I don't know what to think. I kind of wanted to laugh hysterically - but also, isn't it kind of charming that he is able to dream so big? I mean, he knows it's crazy. He seems to have some self-awareness as to how ridiculous some of his projects sound, and he's OK with that.

Anyway, we ended the date by me playing Rocket Man some of my very rough musical demos. He was so complimentary, and excited by what he heard, which was delightful.

And then? He comes back an hour later to tell me he's pulled in a favour from a friend, and he's booked me to go into the studio next month to record a demo. That he's looking into a venue to shoot a video for my demo. That he really believes in my music, and that I can make a career happen.

What?

I have never had anyone react that way to my singing. I mean, people enjoy it, but to be that confident that it must be heard? Wow. I remarked to my friend, the Scribe, later, "He's either crazy, brilliant, or really wants to get in my pants." (Scribe helpfully noted that these three things are not necessarily mutually exclusive). But - Rocket Man didn't just talk in lovely platitudes - he made it happen. And expected nothing in return (well - so far he has expected nothing in return). I'm - amazed. He's still crazy and kooky, and reaching for possibly unattainable heights, but he just might be able to get us to the Moon...





Tuesday, June 7, 2011

Since When Do Boys Have All The Issues?

So this guy contacted me through Match. Very good looking, well groomed, a banker. He contacted me a couple of times, actually, he was persistent when I didn't immediately reply. Eventually I did reply, and he asked if he could take me to dinner. We chatted back and forth, he sent me his number, I texted him mine. He's away on business this week, and so I texted him on Sunday night to say I hoped his week went well. He replied, said thanks, hoped I would have a good week, too. That he would get in touch when he got back. Fine, casual. What you expect when you're talking to someone you haven't even met yet.

So, this morning at 8:30, I get a text:

I should be straight up with you. I'm not looking for a deep, meaningful relationship. Just fun. :) Sorry if I misled you.

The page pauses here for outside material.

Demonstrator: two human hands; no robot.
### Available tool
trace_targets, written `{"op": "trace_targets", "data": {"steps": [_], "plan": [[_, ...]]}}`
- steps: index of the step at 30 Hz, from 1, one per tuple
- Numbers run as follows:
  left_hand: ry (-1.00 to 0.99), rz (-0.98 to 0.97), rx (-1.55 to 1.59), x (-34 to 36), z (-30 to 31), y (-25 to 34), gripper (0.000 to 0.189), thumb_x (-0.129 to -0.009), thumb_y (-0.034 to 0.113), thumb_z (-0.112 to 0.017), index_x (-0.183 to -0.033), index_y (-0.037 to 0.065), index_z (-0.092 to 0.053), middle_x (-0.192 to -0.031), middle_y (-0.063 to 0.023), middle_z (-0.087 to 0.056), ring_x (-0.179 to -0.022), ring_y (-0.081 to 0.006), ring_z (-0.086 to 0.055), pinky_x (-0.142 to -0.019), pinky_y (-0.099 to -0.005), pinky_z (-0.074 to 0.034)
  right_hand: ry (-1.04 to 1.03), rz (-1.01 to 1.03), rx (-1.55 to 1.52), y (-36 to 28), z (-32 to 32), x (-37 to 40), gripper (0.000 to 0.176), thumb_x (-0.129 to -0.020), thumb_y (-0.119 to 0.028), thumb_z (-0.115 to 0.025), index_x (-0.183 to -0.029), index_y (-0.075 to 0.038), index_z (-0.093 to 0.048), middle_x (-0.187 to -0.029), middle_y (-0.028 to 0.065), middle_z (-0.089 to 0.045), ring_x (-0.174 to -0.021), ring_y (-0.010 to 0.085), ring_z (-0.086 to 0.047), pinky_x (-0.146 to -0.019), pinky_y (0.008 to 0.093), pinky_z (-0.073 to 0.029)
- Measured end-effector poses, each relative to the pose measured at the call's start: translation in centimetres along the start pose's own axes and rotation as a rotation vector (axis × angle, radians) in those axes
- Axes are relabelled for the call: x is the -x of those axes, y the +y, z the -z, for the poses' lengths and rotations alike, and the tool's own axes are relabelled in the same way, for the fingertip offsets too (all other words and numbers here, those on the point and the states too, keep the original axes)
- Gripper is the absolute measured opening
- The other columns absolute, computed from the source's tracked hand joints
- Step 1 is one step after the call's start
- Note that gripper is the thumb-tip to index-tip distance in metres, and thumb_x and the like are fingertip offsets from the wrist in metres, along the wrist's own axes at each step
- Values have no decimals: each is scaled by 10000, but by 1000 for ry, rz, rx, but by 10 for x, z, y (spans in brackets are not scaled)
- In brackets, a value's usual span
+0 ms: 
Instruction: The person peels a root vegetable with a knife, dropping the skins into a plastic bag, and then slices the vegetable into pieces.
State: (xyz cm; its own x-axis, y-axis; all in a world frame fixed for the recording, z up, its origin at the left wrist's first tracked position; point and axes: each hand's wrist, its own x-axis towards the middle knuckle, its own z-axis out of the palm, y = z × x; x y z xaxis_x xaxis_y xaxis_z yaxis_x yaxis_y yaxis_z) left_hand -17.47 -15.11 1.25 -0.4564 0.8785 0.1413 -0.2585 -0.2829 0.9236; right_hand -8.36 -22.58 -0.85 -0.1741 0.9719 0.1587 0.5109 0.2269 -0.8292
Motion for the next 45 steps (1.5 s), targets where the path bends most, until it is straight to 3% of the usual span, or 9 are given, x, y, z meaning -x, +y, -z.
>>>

I didn't know *what* to reply. Since when does having dinner together signify an interest in a deep, meaningful relationship? Finally, I said this:

I don't feel misled. But you did pursue ME.

Him:

Yes, I did.

Me:

So, yeah. I don't feel misled. I feel like you don't know what you want, or from who. That's all. If you got a better offer, that's fine.

Him:

A better offer? No, I want to have fun with you, period. I'm tired of dealing with dating...I want you.

Me:

Who said we're dating? No labels, period. If you want to have fun, let's have fun. But "not dating" does not mean you don't have to be a gentleman, or that you're allowed to treat me like crap.

Him:

Sounds like a plan. I will treat you wonderfully. I hope you will let me prove this to you.

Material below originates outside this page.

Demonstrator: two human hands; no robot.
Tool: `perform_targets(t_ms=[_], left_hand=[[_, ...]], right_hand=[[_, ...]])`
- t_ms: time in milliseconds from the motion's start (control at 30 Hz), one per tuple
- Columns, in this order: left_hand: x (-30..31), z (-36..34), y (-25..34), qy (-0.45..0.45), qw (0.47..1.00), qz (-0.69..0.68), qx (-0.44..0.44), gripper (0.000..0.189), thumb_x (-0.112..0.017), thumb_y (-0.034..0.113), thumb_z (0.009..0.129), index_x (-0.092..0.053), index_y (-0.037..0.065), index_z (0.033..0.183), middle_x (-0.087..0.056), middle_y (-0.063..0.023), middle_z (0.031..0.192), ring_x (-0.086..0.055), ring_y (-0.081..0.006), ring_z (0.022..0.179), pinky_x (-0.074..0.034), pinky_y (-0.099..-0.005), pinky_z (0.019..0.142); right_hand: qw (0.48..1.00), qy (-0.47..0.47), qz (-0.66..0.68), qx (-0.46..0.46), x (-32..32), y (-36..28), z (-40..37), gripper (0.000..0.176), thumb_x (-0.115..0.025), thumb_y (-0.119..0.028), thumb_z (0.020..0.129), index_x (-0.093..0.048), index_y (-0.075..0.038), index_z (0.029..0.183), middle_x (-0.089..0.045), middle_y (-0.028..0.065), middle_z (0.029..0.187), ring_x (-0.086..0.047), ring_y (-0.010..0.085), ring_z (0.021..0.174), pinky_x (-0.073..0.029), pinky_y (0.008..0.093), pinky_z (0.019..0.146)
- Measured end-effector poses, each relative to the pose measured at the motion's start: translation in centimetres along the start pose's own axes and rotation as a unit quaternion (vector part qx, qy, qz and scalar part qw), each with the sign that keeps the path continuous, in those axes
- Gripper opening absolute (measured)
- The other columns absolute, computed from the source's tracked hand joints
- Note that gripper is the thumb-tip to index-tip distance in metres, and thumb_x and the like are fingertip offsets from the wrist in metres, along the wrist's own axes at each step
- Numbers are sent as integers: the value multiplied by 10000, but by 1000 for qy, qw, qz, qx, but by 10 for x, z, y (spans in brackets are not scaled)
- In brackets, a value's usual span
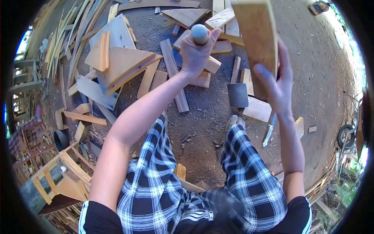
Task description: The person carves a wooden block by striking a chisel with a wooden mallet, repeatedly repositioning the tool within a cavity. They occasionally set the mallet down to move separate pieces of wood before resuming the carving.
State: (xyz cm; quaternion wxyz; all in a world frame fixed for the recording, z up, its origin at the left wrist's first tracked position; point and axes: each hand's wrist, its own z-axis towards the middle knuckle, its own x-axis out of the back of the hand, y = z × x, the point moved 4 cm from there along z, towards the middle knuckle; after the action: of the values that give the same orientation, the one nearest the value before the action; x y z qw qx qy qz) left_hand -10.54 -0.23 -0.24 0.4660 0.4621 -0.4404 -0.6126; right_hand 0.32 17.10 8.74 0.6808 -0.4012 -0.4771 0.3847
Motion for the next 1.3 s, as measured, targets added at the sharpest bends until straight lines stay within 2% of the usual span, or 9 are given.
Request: perform_targets(t_ms=[133,200,367,600,700,767,833,900,1300], left_hand=[[-6,-7,6,0,996,84,-39,235,-768,243,855,-640,74,754,-635,25,661,-585,-23,614,-473,-196,545],[-1,-10,14,-3,996,38,-80,209,-764,220,859,-647,74,765,-637,28,666,-589,-24,623,-474,-193,547],[13,-17,24,-16,994,102,-46,225,-719,227,899,-593,88,773,-568,34,627,-534,-31,557,-414,-180,507],[42,1,31,-36,993,105,-31,202,-740,226,879,-608,78,837,-594,25,662,-565,-43,600,-439,-189,535],[41,-9,15,-320,904,282,-19,248,-760,214,815,-671,30,955,-683,-71,811,-667,-177,762,-519,-300,689],[59,-31,-7,-347,861,371,-6,252,-743,201,809,-665,15,961,-684,-125,833,-677,-243,791,-527,-347,712],[66,-46,-14,-371,809,456,10,257,-726,187,804,-659,0,967,-684,-180,854,-688,-310,820,-536,-394,734],[84,-54,-23,-369,726,548,191,250,-696,185,794,-633,-19,923,-669,-244,911,-655,-381,907,-517,-459,795],[91,-65,-77,-253,838,450,174,253,-641,186,775,-635,9,957,-675,-246,880,-648,-430,911,-508,-487,833]], right_hand=[[999,-18,-1,43,2,-28,18,761,-720,-335,822,-370,-59,1439,-542,132,1293,-583,219,1119,-472,358,945],[999,-15,45,19,-3,-14,13,774,-794,-340,784,-409,-97,1410,-649,137,1112,-636,187,1015,-536,342,817],[997,-33,-41,-62,-11,37,-18,820,-697,-550,800,-389,-113,1423,-616,196,1202,-615,309,1109,-477,446,949],[990,-78,-40,-107,-15,70,-31,820,-676,-532,822,-362,-85,1432,-615,195,1171,-612,307,1094,-469,457,945],[957,-115,45,-263,-28,95,-44,673,-625,-446,885,-399,-74,1398,-578,168,1181,-584,246,1109,-479,410,949],[840,-119,259,-463,-49,116,-70,592,-573,-446,913,-442,-37,1321,-602,145,1095,-611,225,1048,-517,392,898],[827,-88,292,-472,-64,124,-82,572,-567,-439,919,-451,-27,1298,-610,131,1075,-618,214,1022,-523,388,891],[813,-53,329,-478,-79,142,-94,614,-566,-482,903,-462,-15,1288,-611,114,1078,-608,197,996,-509,378,873],[825,-21,318,-466,-107,170,-82,606,-534,-517,908,-475,-29,1264,-526,90,1160,-486,188,1083,-358,341,972]])
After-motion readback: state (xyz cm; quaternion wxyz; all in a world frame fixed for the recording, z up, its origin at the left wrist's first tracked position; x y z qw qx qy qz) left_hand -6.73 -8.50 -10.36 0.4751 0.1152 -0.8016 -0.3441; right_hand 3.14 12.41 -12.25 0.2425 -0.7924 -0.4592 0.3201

The more I think about it, the more I don't know if I should even meet Butch Banker. Dude sounds like he has some issues - he did mention that he was seeing someone but that it ended recently. Maybe that's too close for comfort? It's one thing to be what one of my guy friends crudely called "DTF" - "down to fuck" - but as that same guy friend said, you reveal that you're only DTF, well, after you've "F'ed" - not before. And why do we have to put a label on what's going on before we've even MET?! It sounds like Butch has been doing some girly-type obsessing.

I asked the Cousin for her opinion. She said, "Methinks he doesn't know what the fuck he wants. He doesn't even know you. He wants the idea of you. But you need more."

True. But it might be fun (or at least blogworthy?!) to find out just how bad Butch's case of the crazies, is, non?